# CTW dataset tutorial (Part 1: Basics)

Hello, welcome to the tutorial of _Chinese Text in the Wild_ (CTW) dataset. In this tutorial, we will show you:

1. [Basics](#CTW-dataset-tutorial-(Part-1:-Basics)

  - [The structure of this repository](#The-structure-of-this-repository)
  - [Download images and annotations](#Download-images-and-annotations)
  - [Dataset split](#Dataset-Split)
  - [Annotation format](#Annotation-format)
  - [Draw annotations on images](#Draw-annotations-on-images)
  - [Appendix: Adjusted bounding box conversion](#Appendix:-Adjusted-bounding-box-conversion)

2. Classification baseline

  - Train classification model
  - Evaluate your classification model

3. Detection baseline

  - Train classification model
  - Evaluate your classification model

Our homepage is [https://ctwdataset.github.io](https://ctwdataset.github.io), you may find some more useful information from that.

Notes:

  > This notebook MUST berun under `$CTW_ROOT/examples`.
  >
  > All our code SHOULD be run on `Linux>=3` with `Python>=3.4`. We make it compatible with `Python>=2.7` with best effort.
  >
  > The key words "MUST", "MUST NOT", "REQUIRED", "SHALL", "SHALL NOT", "SHOULD", "SHOULD NOT", "RECOMMENDED", "MAY", and "OPTIONAL" in this document are to be interpreted as described in [RFC 2119](https://tools.ietf.org/html/rfc2119).
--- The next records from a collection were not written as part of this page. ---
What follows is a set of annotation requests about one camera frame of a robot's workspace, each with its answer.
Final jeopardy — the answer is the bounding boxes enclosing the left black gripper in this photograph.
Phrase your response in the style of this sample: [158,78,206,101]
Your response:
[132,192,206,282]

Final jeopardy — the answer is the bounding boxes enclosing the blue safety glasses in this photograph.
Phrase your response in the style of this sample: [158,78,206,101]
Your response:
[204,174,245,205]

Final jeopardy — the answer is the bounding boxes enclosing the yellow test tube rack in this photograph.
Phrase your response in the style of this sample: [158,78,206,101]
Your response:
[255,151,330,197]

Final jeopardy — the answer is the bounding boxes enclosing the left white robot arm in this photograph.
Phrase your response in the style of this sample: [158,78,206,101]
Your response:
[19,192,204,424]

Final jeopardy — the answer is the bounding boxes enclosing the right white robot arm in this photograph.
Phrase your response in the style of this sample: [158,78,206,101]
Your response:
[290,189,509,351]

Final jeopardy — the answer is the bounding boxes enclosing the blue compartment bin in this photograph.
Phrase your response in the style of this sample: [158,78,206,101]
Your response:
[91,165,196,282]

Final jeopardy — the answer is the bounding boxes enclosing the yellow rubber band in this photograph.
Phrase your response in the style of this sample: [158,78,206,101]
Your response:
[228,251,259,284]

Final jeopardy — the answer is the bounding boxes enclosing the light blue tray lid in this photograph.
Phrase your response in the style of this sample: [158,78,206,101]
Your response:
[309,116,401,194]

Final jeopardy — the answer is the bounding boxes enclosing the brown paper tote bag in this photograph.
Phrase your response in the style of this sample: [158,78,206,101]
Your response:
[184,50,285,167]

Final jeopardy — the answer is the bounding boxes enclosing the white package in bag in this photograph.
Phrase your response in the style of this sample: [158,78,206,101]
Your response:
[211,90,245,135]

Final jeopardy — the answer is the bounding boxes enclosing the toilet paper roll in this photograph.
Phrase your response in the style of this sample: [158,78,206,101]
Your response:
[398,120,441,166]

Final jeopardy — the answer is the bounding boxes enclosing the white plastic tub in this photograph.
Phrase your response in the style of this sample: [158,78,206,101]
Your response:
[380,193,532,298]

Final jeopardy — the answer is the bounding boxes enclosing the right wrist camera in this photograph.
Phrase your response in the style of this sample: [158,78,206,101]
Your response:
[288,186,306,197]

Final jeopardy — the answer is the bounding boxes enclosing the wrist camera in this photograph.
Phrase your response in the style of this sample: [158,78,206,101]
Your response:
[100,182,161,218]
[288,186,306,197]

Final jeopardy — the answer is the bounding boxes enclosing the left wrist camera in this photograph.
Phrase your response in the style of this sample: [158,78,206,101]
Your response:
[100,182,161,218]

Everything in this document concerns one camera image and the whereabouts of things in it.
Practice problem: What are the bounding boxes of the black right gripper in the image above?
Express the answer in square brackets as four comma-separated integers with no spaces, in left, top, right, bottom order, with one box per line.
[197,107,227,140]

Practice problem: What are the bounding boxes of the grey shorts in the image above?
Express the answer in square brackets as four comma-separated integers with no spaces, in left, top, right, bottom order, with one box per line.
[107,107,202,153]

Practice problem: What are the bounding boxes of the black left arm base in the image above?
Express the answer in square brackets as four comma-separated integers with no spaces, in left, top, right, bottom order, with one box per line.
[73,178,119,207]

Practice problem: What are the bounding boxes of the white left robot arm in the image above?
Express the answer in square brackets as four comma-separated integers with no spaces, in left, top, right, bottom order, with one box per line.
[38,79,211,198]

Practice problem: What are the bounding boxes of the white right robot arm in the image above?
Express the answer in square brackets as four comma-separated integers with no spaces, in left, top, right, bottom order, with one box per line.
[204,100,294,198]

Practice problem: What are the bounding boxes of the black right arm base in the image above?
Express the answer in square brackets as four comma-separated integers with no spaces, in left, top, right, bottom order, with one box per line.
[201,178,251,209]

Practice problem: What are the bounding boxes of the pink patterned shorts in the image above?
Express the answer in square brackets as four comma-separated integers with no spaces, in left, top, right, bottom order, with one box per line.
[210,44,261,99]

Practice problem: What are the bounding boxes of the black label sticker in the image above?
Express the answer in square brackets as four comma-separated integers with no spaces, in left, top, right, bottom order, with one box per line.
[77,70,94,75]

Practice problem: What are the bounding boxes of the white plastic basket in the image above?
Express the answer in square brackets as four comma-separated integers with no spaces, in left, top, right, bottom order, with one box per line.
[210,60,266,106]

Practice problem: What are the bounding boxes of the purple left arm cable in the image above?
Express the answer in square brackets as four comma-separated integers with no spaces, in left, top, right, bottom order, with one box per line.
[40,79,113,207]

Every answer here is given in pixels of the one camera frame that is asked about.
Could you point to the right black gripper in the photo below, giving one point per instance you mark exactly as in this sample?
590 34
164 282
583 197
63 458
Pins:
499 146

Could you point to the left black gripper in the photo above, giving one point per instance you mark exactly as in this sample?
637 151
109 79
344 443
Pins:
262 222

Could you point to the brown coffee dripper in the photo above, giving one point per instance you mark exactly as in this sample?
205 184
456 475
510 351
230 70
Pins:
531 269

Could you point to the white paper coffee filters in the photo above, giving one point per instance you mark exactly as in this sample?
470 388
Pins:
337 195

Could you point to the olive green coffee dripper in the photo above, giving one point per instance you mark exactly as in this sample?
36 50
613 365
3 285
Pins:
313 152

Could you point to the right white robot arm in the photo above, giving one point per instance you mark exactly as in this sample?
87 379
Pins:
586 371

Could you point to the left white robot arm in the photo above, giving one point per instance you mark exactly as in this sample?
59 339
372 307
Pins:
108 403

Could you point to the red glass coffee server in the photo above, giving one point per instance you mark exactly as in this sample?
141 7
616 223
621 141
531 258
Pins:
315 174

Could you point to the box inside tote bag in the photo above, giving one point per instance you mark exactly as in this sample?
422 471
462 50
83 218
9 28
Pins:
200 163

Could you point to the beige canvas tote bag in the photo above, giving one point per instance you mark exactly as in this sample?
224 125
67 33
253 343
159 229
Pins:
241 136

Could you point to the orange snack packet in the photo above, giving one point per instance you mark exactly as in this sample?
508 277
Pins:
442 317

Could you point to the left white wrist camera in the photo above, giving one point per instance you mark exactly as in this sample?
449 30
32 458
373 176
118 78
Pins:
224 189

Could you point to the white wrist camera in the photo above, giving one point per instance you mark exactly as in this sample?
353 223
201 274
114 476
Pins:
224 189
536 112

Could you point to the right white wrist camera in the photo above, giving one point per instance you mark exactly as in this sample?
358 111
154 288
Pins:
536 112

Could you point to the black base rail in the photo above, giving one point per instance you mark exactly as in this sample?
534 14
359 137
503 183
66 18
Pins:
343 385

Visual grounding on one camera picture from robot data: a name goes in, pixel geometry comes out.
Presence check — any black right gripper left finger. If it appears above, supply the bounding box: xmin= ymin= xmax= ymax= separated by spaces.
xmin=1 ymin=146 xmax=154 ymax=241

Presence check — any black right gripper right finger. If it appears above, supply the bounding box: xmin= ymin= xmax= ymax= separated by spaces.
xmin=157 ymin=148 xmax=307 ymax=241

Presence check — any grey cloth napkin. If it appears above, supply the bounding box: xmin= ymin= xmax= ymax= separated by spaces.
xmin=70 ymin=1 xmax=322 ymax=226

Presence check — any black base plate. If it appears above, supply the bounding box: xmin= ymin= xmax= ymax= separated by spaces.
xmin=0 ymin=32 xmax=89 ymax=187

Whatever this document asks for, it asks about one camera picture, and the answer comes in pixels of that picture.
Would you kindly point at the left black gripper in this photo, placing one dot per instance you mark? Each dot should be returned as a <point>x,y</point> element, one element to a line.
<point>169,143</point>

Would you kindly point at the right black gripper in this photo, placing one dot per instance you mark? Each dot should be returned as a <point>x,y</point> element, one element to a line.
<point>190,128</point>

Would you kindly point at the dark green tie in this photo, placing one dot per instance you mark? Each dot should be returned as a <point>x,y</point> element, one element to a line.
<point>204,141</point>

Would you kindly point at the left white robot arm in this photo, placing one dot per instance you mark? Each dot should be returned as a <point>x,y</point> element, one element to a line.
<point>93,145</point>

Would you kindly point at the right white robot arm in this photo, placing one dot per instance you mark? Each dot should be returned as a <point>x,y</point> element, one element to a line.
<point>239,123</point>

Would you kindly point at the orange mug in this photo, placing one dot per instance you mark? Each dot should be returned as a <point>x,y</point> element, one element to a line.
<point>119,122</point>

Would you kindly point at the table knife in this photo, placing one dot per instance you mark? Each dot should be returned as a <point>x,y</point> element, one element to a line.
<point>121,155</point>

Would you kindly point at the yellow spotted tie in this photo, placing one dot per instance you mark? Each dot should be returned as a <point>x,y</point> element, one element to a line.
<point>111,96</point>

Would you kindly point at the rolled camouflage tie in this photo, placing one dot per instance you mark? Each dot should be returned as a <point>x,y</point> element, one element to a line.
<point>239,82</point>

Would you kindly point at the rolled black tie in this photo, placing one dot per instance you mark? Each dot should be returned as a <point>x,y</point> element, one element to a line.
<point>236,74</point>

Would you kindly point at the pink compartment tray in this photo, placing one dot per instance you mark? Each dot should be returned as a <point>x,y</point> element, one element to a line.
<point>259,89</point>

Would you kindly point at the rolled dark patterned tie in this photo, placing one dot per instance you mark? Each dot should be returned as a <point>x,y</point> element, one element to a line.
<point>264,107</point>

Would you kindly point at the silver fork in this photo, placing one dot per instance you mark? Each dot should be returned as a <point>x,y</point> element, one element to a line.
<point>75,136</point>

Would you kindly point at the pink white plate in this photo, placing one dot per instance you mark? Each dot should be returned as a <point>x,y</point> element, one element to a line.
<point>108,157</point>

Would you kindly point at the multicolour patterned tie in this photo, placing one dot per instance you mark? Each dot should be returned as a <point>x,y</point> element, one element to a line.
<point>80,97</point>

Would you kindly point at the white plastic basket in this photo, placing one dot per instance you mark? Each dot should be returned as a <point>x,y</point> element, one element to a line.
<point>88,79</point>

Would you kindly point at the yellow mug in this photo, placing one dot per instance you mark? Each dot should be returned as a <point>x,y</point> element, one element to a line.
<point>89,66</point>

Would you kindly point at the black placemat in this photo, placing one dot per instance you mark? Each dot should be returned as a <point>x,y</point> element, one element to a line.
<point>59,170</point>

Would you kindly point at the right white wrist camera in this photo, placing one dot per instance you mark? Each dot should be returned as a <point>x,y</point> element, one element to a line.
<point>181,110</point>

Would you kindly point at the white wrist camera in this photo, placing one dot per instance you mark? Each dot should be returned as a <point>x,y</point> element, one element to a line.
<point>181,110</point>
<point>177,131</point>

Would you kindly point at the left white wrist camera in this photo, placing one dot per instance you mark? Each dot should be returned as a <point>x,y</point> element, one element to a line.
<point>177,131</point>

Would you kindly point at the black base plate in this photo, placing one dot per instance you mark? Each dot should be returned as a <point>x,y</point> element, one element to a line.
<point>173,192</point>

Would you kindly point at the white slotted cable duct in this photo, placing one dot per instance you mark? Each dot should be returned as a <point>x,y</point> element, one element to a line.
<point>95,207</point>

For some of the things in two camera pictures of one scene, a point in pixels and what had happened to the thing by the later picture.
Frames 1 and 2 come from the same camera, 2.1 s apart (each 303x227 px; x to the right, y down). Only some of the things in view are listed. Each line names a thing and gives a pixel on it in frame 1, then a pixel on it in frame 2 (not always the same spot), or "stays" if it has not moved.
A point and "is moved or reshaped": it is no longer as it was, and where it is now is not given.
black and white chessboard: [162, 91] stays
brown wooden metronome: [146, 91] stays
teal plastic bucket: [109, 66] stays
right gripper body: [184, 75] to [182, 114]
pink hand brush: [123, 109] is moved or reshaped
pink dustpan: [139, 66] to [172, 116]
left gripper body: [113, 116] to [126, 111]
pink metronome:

## The structure of this repository

Our git repository is `git@github.com:yuantailing/ctwdataset.git`, which you can browse from [GitHub](https://github.com/yuantailing/ctwdataset).

There are several directories under `$CTW_ROOT`.

  - **examples/**: tutorials
  - **data/**: download and place images and annotations
  - **prepare/**: prepare dataset splits
  - **classification/**: classification baselines using [TensorFlow](https://www.tensorflow.org/)
  - **detection/**: detection baseline using [YOLOv2](https://pjreddie.com/darknet/yolo/)
  - **judge/**: evaluate testing results and draw results and statistics
  - **pythonapi/**: APIs to traverse annotations, to evaluate results, and for common use
  - **cppapi/**: a faster implementation to detection mAP evaluation
  - **codalab/**: which we run on [CodaLab](https://competitions.codalab.org/competitions/?q=CTW) (our evaluation server)
  - **ssd/**: a detection method using [SSD](https://github.com/weiliu89/caffe/tree/ssd)

Most of the above directories have some similar structures.

  - **\*/settings.py**: configure directory of images, file path to annotations, and dedicated configurations for each step
  - **\*/products/**: store temporary files, logs, middle products, and final products 
  - **\*/pythonapi**: a symbolic link to `pythonapi/`, in order to use Python API more conveniently

Most of the code is written in Python, while some code is written in C++, Bash, etc.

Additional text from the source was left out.